St John Ambulance Australia
- Abbreviation: SJAA
- Formation: 1883; 143 years ago
- Type: Charitable organisation; Limited company;
- Location: Australia;
- Members: 11,100
- Chancellor: Cameron Oxley
- CEO: Brendan Maher
- Affiliations: St John Ambulance
- Revenue: A$22.6 million (FY23-24)
- Expenses: A$22 million (FY23-24)
- Volunteers: Over 11,000 (2025)
- Website: stjohn.org.au

= St John Ambulance Australia =

Australian health and wellbeing charity

St John Ambulance Australia (SJAA), known simply as St John, is the Australian national priory of the Order of St John, an international charitable network dedicated to helping people in sickness, distress or danger. Each state and territory has their own autonomous St John organisation, supported by SJAA as the national office. St John organisations in Australia are profit-for-purpose, with revenue from commercial activities used to fund programs aimed at improving the health and wellbeing of Australian communities.

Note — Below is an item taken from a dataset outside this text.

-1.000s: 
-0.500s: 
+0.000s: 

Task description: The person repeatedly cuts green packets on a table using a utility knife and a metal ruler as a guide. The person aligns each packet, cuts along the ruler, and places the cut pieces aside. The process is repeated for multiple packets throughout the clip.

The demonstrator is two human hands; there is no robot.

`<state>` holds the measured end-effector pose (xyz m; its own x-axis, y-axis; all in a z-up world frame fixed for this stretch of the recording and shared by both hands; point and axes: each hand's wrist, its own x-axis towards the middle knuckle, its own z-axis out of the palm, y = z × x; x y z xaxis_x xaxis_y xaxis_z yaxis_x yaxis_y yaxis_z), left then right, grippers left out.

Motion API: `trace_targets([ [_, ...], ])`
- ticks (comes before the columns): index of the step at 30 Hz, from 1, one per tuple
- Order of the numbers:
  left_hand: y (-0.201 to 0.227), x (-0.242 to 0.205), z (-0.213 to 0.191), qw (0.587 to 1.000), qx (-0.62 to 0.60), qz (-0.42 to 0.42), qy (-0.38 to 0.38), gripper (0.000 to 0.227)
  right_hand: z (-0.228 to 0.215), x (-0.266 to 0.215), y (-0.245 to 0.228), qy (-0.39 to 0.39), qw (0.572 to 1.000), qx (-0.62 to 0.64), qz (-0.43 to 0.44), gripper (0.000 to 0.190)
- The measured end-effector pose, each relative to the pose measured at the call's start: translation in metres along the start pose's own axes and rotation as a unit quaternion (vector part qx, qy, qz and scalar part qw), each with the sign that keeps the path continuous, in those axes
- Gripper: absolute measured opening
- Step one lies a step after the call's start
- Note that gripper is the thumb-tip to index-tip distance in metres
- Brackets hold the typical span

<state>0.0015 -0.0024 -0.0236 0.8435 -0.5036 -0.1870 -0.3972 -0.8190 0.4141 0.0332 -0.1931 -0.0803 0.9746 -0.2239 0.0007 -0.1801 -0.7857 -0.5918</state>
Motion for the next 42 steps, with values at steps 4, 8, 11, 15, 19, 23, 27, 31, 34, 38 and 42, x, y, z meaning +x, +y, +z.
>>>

St John first aid training centres were established in Australia in the late 19th century. On 13 June 1883 a public meeting was held in the Melbourne Town Hall, Victoria to form a local branch of the association. By the end of June 1883, a centre had been established under the leadership of Edward Neild.

The first division of the St John Ambulance Brigade, now known as Event Health Services, was established in Glebe, New South Wales in 1903. A division of this organisation is still in operation today and is known as St John Ambulance Glebe Division. After this initial division was established other states followed suit, with divisions being set up in other states soon after. In 1987, the organisation adopted a single public title, "St John Ambulance Australia". The cadet movement was established in Australia in 1925 with a division in Glebe, NSW. The first Grand Prior's Badge issued outside the UK went to a cadet from Marrickville Cadet Division in 1933 named Marion Higgins.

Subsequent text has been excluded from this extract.